_TASK REQUIREMENTS_
Transcribe the stretch of entries below from the line with "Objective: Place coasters" through the line with "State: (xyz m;", exactly and with both ends included; leave out all other lines.
### EXCERPTED RECORDS
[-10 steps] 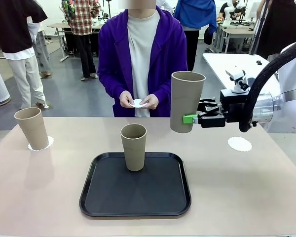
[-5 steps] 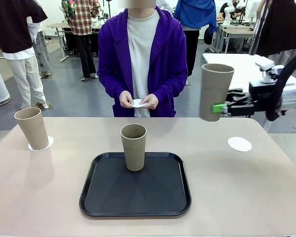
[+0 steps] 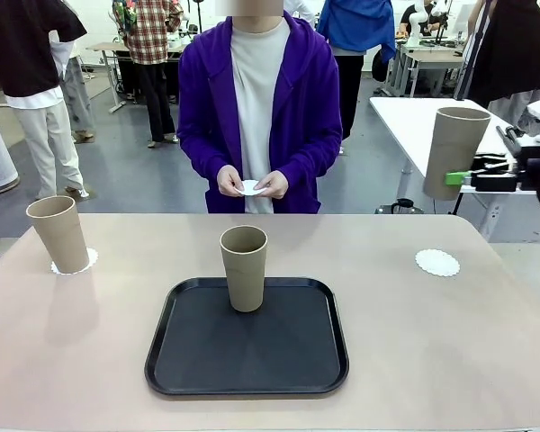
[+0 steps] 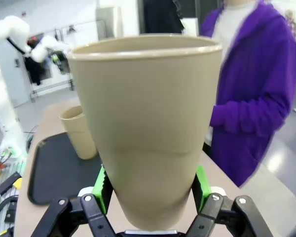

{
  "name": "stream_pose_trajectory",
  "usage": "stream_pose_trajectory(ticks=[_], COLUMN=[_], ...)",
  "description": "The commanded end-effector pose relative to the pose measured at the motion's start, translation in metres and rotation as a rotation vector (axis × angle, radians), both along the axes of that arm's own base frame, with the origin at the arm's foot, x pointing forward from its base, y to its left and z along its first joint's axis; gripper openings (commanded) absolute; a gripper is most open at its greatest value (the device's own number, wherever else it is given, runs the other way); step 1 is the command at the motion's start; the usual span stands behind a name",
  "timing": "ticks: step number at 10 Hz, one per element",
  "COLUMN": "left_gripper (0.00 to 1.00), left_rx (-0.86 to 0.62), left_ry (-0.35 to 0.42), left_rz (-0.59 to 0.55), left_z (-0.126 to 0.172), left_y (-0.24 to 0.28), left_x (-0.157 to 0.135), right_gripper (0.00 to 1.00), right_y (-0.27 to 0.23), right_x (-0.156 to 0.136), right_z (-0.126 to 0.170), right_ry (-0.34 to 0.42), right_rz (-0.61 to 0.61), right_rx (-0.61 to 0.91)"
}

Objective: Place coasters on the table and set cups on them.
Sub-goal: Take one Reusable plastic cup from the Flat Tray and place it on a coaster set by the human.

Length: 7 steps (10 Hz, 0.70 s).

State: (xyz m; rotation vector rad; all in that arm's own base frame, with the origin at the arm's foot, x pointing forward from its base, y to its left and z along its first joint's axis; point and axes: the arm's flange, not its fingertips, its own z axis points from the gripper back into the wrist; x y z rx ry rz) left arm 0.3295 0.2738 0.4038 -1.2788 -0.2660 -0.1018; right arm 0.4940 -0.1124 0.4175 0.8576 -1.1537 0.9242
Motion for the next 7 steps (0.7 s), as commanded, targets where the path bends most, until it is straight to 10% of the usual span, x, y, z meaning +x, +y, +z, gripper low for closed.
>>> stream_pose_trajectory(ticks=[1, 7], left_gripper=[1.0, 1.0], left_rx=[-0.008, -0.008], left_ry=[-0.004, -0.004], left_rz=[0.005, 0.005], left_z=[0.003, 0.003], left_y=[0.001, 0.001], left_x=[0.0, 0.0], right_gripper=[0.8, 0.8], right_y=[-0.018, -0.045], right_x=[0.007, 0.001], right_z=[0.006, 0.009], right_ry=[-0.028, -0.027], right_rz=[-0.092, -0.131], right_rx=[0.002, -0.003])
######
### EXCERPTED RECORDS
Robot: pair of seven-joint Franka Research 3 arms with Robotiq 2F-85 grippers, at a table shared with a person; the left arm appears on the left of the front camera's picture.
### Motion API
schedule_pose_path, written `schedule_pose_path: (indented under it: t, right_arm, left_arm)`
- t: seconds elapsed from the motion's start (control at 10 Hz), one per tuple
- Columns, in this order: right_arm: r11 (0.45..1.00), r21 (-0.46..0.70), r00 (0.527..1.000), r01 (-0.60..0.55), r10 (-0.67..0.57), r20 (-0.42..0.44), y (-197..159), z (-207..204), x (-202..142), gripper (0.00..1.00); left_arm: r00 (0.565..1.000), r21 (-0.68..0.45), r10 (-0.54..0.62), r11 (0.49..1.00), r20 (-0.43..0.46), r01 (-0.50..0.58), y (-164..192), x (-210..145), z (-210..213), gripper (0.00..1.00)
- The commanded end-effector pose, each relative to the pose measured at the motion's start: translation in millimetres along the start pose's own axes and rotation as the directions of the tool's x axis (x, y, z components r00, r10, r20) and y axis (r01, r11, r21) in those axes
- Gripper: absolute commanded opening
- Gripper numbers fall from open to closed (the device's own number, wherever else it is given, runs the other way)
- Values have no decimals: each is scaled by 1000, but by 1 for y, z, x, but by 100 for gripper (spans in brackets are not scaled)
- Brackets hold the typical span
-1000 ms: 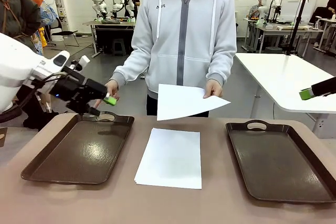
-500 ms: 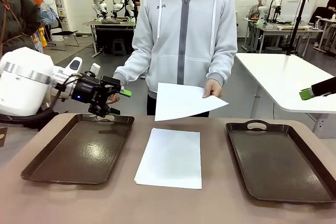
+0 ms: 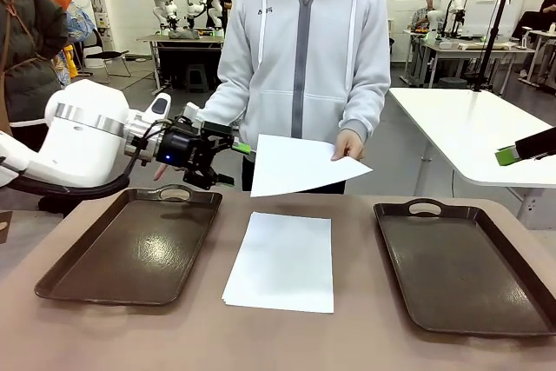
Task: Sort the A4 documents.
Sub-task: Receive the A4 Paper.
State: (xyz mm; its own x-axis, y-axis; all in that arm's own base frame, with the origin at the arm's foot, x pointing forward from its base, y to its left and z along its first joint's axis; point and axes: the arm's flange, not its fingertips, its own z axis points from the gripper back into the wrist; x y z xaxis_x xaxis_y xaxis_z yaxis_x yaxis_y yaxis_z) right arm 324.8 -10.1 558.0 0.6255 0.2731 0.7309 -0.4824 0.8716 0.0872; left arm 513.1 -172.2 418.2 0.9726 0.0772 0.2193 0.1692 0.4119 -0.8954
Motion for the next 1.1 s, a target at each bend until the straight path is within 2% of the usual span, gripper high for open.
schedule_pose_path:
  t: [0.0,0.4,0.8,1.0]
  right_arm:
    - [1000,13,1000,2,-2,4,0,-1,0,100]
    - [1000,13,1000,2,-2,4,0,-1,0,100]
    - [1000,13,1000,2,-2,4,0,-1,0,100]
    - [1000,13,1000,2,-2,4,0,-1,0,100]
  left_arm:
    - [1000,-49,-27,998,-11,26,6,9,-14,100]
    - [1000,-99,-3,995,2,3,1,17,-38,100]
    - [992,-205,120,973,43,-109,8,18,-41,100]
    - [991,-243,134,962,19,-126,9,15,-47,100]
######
_TASK RESPONSE_
Objective: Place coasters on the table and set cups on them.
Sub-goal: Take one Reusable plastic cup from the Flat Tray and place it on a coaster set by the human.

Length: 7 steps (10 Hz, 0.70 s).

State: (xyz m; rotation vector rad; all in that arm's own base frame, with the origin at the arm's foot, x pointing forward from its base, y to its left and z along its first joint's axis; point and axes: the arm's flange, not its fingertips, its own z axis points from the gripper back into the wrist; x y z rx ry rz) left arm 0.3295 0.2738 0.4038 -1.2788 -0.2660 -0.1018; right arm 0.4940 -0.1124 0.4175 0.8576 -1.1537 0.9242

The output given is complete.